Laurie Anderson, viúva do cantor, compositor e mito do rock Lou Reed, falecido em 2013, doou à Biblioteca Pública de Nova York uma enorme coleção de papéis, fotografias e gravações – mais de 600 horas de fitas demo e de registros de shows e até mesmo leituras de poesia – que abarca boa parte da carreira do músico.

Segundo reportagem publicada pelo “The New York Times”, a doação foi anunciada pela biblioteca na última quinta-feira, data em que o artista teria completado 75 anos de idade. O conteúdo será disponibilizado a todos os visitantes da Biblioteca de Artes Cênicas, no Lincoln Center, logo que esteja totalmente catalogado e preparado, o que levará pelo menos um ano.
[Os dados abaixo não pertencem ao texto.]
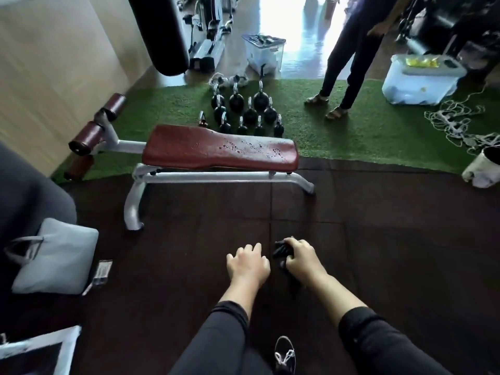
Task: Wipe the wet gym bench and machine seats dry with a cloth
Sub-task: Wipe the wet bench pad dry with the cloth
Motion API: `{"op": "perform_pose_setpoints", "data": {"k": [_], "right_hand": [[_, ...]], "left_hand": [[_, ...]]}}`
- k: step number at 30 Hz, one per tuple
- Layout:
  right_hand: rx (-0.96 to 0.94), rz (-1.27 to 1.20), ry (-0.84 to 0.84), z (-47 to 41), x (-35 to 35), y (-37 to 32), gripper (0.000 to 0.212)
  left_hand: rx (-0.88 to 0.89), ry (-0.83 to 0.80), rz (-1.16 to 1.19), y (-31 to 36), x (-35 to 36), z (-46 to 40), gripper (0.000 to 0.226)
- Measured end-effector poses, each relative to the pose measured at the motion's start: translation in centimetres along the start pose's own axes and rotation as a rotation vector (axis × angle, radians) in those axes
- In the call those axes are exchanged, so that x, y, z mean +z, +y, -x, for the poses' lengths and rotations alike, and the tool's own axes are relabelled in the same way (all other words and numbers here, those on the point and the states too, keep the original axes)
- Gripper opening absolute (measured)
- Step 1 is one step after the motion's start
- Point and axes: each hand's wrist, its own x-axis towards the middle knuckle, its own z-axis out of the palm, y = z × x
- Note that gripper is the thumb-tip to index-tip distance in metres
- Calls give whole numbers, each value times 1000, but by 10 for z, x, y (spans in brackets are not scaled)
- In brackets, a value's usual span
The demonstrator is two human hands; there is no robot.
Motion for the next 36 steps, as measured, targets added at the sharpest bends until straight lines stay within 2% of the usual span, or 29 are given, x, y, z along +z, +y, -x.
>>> {"op": "perform_pose_setpoints", "data": {"k": [9,22,30,36], "right_hand": [[41,-26,1,-142,-28,-33,51],[166,-88,135,-344,-68,-89,52],[221,-112,140,-440,-108,-69,53],[214,-127,186,-532,-123,-26,53]], "left_hand": [[8,-17,16,3,-57,-134,49],[177,-37,-93,4,-166,-362,52],[180,-38,-81,37,-191,-463,53],[176,-16,-81,64,-174,-551,54]]}}
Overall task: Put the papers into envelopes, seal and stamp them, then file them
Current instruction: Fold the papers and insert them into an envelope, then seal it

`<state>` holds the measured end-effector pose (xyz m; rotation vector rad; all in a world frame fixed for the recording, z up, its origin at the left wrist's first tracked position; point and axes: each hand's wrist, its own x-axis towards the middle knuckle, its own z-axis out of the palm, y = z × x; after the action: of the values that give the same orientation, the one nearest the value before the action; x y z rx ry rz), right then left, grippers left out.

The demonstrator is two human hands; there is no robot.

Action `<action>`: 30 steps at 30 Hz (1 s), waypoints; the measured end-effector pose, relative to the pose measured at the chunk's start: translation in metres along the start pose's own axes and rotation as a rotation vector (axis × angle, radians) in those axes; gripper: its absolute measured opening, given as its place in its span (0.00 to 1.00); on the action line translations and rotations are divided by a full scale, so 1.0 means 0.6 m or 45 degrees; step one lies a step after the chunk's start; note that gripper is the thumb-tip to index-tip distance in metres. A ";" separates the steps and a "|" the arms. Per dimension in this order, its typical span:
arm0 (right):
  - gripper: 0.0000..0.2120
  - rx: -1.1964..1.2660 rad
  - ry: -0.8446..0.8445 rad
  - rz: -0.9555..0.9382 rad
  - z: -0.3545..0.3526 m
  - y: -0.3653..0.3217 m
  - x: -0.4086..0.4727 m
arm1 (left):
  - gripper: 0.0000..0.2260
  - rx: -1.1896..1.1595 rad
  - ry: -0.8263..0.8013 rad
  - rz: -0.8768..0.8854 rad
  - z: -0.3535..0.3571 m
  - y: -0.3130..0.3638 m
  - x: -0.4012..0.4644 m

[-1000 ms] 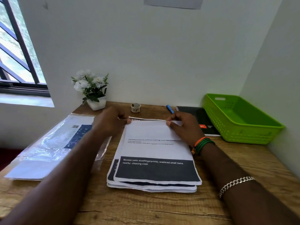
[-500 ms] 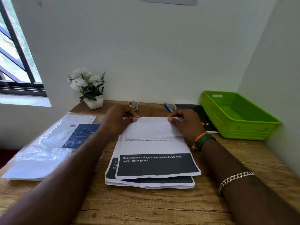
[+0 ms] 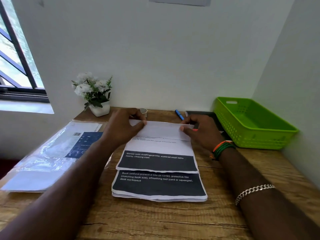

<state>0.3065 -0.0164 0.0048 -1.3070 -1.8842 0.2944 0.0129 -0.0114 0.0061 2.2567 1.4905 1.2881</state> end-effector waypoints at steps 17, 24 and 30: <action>0.08 -0.300 -0.488 -0.075 -0.006 -0.017 -0.017 | 0.22 0.222 -0.596 -0.072 0.021 -0.004 -0.012; 0.13 -0.299 -0.387 -0.133 0.020 -0.022 -0.018 | 0.24 0.276 -0.634 -0.107 0.021 0.005 -0.011; 0.15 -0.478 -0.482 -0.167 0.046 -0.024 -0.013 | 0.25 0.346 -0.637 0.003 0.049 0.052 -0.023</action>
<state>0.2777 -0.0226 -0.0084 -1.4361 -2.4238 0.1271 0.0535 -0.0291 -0.0034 2.4878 1.5301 0.4748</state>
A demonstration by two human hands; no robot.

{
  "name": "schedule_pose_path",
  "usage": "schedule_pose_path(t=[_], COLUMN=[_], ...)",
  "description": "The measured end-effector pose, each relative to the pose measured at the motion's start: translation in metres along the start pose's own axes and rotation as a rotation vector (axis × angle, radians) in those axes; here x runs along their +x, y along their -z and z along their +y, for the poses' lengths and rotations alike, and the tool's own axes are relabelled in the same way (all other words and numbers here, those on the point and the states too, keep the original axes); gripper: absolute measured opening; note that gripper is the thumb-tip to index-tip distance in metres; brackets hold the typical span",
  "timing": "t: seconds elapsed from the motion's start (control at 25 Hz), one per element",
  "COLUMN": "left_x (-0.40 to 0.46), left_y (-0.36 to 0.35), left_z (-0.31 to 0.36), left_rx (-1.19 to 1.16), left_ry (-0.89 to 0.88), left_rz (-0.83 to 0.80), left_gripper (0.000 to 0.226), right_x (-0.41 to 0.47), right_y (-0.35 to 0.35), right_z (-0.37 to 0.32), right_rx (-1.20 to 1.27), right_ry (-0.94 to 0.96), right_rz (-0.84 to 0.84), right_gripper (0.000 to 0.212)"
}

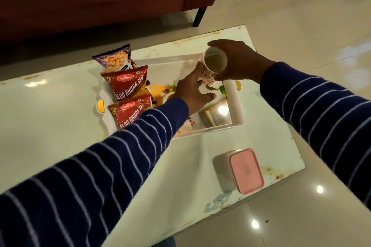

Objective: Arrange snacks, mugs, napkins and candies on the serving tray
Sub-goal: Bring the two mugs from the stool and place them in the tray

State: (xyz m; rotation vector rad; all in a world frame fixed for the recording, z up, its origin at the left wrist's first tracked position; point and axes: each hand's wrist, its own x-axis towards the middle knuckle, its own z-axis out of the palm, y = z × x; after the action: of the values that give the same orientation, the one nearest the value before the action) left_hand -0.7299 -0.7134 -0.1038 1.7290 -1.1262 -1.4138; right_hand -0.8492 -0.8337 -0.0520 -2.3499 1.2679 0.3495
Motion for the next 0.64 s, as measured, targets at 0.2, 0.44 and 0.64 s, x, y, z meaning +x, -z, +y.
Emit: schedule_pose_path(t=[0.2, 0.44, 0.64], left_x=[-0.106, -0.291, -0.428], left_y=[0.040, 0.155, 0.277], left_z=[-0.025, -0.132, -0.214], left_rx=[-0.268, -0.190, -0.215], left_ry=[0.019, 0.260, 0.458], left_rz=[0.235, 0.717, 1.063], left_gripper=[0.056, 0.024, 0.017], right_x=[-0.070, -0.159, -0.171], right_y=[-0.032, -0.150, -0.203], right_z=[-0.061, -0.244, -0.399], right_rx=[0.247, 0.710, 0.801], right_ry=[-0.094, 0.003, 0.121], right_rz=[0.515, 0.465, 0.207], right_gripper=[0.094, 0.069, 0.076])
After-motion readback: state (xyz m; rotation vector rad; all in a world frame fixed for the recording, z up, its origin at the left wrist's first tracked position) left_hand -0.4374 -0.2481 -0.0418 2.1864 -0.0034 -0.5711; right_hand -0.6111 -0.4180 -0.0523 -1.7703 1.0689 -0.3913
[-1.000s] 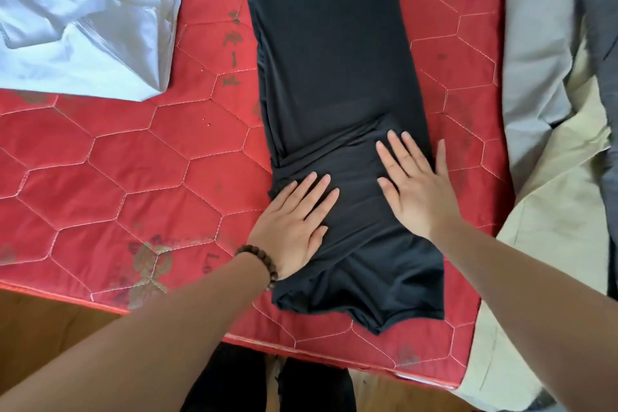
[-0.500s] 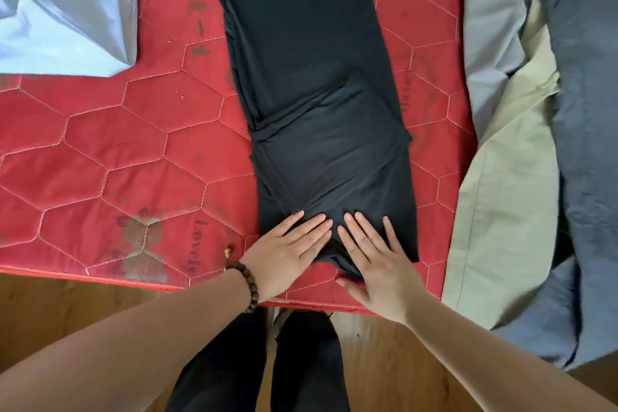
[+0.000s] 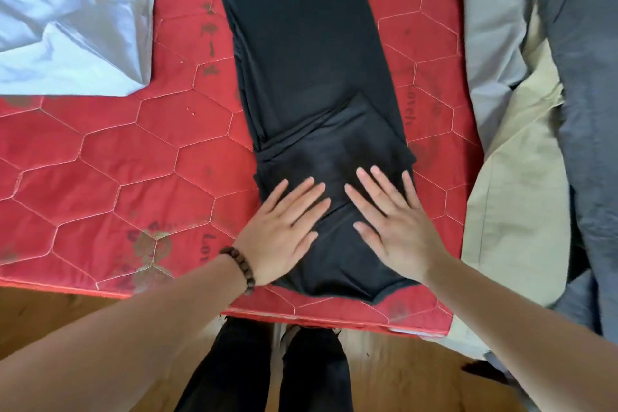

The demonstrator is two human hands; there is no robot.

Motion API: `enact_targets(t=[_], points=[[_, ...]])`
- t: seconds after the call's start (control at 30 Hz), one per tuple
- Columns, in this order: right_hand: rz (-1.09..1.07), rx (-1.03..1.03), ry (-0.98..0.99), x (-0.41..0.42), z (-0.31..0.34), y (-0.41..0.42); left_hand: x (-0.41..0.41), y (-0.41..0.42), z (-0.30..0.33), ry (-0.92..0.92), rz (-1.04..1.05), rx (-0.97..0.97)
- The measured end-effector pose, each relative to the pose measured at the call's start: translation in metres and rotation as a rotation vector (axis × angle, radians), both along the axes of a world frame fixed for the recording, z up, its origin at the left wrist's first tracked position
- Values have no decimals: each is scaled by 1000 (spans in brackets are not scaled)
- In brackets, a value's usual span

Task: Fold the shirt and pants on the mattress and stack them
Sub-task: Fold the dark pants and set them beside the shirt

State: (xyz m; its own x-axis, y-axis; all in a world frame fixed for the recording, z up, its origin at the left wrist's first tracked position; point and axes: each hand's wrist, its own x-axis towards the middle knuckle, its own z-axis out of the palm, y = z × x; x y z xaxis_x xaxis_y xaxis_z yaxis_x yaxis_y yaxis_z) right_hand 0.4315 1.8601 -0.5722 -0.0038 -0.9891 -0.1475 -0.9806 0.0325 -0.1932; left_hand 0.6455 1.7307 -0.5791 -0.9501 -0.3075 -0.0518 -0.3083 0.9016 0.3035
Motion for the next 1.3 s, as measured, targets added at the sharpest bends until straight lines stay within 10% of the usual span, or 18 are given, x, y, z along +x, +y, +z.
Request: enact_targets(t=[0.6, 0.9, 1.17, 1.3], points=[[523, 67, 266, -143, -11, -48, 30, -99, -11, -142, -450, -231], [556, 89, 77, -120, -13, -74, -3, -79, -4, -130, -241, -41], [128, 952, -738, -132, 63, -133, -27, -125, 53, -98, 401, 1299], [-530, 904, -1372, -152, 57, -187, -48, -186, 42, 183, 877, 1739]])
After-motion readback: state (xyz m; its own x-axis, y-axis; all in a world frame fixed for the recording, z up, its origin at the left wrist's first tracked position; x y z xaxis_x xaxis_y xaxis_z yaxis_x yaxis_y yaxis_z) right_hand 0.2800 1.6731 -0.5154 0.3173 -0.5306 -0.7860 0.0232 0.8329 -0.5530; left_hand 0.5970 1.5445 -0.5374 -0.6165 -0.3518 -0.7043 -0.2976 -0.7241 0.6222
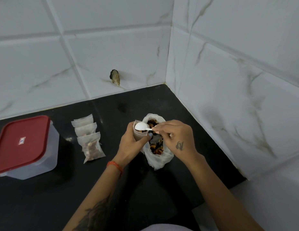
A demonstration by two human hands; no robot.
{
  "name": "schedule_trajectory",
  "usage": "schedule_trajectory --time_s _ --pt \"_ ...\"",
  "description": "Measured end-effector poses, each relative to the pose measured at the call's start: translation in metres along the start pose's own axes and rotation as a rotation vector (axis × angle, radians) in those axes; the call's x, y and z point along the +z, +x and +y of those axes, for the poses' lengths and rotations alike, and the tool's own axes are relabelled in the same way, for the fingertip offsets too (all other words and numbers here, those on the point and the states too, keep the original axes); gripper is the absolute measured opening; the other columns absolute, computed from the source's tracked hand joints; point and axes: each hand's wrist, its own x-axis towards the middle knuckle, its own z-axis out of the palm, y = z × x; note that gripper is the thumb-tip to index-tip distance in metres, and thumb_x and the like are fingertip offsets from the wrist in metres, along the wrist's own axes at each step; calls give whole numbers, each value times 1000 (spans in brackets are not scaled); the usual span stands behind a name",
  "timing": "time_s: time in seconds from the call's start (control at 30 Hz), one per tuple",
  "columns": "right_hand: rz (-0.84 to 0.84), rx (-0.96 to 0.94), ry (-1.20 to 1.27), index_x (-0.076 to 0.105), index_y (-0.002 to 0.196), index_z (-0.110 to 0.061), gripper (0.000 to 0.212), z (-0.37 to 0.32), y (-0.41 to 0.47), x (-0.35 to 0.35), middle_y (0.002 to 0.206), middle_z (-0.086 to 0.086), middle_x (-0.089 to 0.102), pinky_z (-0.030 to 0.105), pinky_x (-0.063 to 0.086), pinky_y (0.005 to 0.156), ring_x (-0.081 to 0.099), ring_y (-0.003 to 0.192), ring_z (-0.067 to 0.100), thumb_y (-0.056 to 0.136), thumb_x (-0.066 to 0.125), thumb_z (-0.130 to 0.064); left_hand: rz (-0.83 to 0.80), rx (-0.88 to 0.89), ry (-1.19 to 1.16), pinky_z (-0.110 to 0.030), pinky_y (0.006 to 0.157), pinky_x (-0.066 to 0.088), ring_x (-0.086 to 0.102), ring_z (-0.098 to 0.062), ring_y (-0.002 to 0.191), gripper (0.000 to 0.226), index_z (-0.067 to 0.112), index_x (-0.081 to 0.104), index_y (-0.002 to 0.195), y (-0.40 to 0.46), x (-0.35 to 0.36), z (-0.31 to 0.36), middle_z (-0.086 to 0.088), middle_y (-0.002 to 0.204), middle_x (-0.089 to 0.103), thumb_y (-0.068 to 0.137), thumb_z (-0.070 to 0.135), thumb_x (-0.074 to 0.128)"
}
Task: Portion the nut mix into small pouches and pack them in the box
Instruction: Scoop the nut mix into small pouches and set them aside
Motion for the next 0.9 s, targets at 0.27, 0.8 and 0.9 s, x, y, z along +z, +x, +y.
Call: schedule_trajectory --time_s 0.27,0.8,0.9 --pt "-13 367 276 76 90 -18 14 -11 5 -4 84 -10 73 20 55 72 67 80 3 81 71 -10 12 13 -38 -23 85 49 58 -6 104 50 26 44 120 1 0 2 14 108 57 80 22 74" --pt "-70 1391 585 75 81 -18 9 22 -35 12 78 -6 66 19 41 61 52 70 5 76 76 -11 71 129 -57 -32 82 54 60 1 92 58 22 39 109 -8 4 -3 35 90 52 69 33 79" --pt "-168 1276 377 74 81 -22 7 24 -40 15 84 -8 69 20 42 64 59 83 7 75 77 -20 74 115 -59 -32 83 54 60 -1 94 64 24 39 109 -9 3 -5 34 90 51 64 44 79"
– Eu realmente não queria que isso tudo desaparecesse em um arquivo em que as pessoas tivessem que usar luvas brancas para consultar. Queria que as pessoas vissem o quadro inteiro – disse Anderson, que pensou inicialmente em disponibilizar o material on-line.

O arquivo oferece vislumbres da vida de Reed como uma figura cultural do primeiro time. Há, por exemplo, uma carta de 1993 em que o diretor Martin Scorsese escreve sobre o elenco de um projeto de filme que acabou não dando certo.

Há também a correspondência do cantor com Vaclav Havel (1936-2011), dramaturgo dissidente e presidente da República Tcheca, que ajudou a espalhar o evangelho subversivo do grupo de Reed, o Velvet Underground, na fase em que o país ficou sob o jugo soviético. Depois de visitar Praga em 1990, onde se apresentou com músicos tchecos que conheciam o seu repertório de cor, Reed escreveu a seu novo amigo em um fax: “Eu não poderia ter imaginado essa cena e repeti-la em minha mente”.

No meio de tudo, há também resmas de documentos e a contabilidade mundana de uma vida na estrada: as notas fiscais de um sanduíche no hotel Hilton de Tóquio e de um tape deck comprado de uma loja de eletrônica em Phoenix. No entanto, mesmo esses pequenos detalhes, disse Laurie Anderson, mostram um lado importante de Reed:

– A imagem que as pessoas tinham de Lou era esse cara durão, de jaqueta de couro cantando canções realmente transgressivas. Enquanto isso, ele estava guardando todos os recibos da turnê.

Quem quiser se debruçar sobre o material do artista terá chance de encontrar poemas líricos e mesmo versos que nunca chegaram a ser publicados em livro (ou aproveitados em letras de música). Há também anotações extensas sobre o tai chi chuan, paixão que Reed cultivou em seus últimos anos de vida – Laurie chegou a comentar, quando perdeu o companheiro, que ele estava “observando as árvores e fazendo a famosa posição 21 do tai chi” ao morrer.

Apesar de ter curiosidades de tantas épocas, há pouca documentação do período no Velvet Underground. Parte desse material pode ter sido perdido ou estar em coleções particulares. Há, entretanto, alguns mistérios nas fitas. Um rolo de gravações do Velvet Underground pode ser do empresário da banda e mito das artes plásticas Andy Warhol, informou Don Fleming, o arquivista que Laurie Anderson contratou para analisar o arquivo antes de entregá-lo à biblioteca. Em maio de 1965, Reed enviou para si mesmo uma fita de cinco polegadas. A caixa está fechada e o conteúdo da fita é desconhecido.